*THE TASK*: Copy out lines with the word "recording" from the material that follows.

>>>>

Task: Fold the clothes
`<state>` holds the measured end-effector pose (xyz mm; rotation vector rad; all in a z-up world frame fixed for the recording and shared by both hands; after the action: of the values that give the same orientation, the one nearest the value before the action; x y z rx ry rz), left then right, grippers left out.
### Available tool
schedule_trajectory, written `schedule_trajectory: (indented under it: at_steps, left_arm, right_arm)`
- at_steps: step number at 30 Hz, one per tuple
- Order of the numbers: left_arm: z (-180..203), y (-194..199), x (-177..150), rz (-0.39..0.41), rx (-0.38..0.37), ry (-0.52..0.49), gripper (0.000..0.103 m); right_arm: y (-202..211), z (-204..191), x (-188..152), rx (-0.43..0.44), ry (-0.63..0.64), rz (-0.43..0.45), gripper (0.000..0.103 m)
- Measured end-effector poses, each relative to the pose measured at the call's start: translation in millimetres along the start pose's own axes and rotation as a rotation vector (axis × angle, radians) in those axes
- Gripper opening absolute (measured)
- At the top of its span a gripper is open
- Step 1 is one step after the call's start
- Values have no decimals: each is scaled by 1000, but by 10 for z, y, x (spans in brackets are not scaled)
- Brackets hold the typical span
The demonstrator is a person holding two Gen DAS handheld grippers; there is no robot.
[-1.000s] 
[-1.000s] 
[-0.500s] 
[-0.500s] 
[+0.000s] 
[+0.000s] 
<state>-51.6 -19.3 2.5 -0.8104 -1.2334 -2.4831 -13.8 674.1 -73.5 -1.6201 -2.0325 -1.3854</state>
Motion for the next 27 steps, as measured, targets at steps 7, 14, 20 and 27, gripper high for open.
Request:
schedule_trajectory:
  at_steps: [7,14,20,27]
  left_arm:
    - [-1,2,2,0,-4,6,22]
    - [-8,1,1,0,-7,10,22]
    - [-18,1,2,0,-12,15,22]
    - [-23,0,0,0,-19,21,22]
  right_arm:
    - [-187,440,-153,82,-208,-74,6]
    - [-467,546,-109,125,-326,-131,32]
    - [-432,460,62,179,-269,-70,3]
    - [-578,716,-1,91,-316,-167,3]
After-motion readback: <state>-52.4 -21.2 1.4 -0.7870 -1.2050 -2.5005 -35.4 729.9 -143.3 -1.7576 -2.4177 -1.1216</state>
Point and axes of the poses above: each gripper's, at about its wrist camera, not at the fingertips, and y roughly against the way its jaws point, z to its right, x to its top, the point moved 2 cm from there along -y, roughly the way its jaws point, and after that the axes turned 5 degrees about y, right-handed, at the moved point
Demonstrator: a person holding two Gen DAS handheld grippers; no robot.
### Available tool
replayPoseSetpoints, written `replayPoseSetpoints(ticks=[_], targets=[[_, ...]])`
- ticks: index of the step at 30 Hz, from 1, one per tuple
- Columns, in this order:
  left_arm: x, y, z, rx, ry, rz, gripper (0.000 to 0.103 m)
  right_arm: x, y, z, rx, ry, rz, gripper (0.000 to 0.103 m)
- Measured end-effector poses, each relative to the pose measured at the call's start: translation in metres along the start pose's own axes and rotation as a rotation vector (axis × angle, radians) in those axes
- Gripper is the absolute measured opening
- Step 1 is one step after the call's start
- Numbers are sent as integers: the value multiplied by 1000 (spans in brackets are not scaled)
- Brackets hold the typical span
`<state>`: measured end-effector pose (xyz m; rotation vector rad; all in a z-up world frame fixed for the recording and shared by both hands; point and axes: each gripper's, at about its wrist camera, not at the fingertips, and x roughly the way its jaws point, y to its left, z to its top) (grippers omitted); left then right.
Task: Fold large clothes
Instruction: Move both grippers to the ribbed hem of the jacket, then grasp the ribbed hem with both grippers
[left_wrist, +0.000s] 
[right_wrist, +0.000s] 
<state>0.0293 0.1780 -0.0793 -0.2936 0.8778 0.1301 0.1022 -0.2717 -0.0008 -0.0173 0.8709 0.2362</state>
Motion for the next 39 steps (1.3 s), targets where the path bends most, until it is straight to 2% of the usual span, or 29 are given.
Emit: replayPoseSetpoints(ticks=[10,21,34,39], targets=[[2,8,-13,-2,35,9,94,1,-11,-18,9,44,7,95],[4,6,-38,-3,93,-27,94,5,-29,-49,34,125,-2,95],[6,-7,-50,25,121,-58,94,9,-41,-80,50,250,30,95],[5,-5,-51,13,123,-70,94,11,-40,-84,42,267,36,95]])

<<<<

*RESPONSE AREA*:
`<state>` holds the measured end-effector pose (xyz mm; rotation vector rad; all in a z-up world frame fixed for the recording and shared by both hands; after the action: of the values that give the same orientation, the one nearest the value before the action; x y z rx ry rz), left then right, grippers left out.
`<state>`: measured end-effector pose (xyz m; rotation vector rad; all in a z-up world frame fixed for the recording and shared by both hands; point and axes: each gripper's, at about its wrist camera, not at the fingertips, and x roughly the way its jaws point, y to its left, z to its top) (grippers omitted); left then right.

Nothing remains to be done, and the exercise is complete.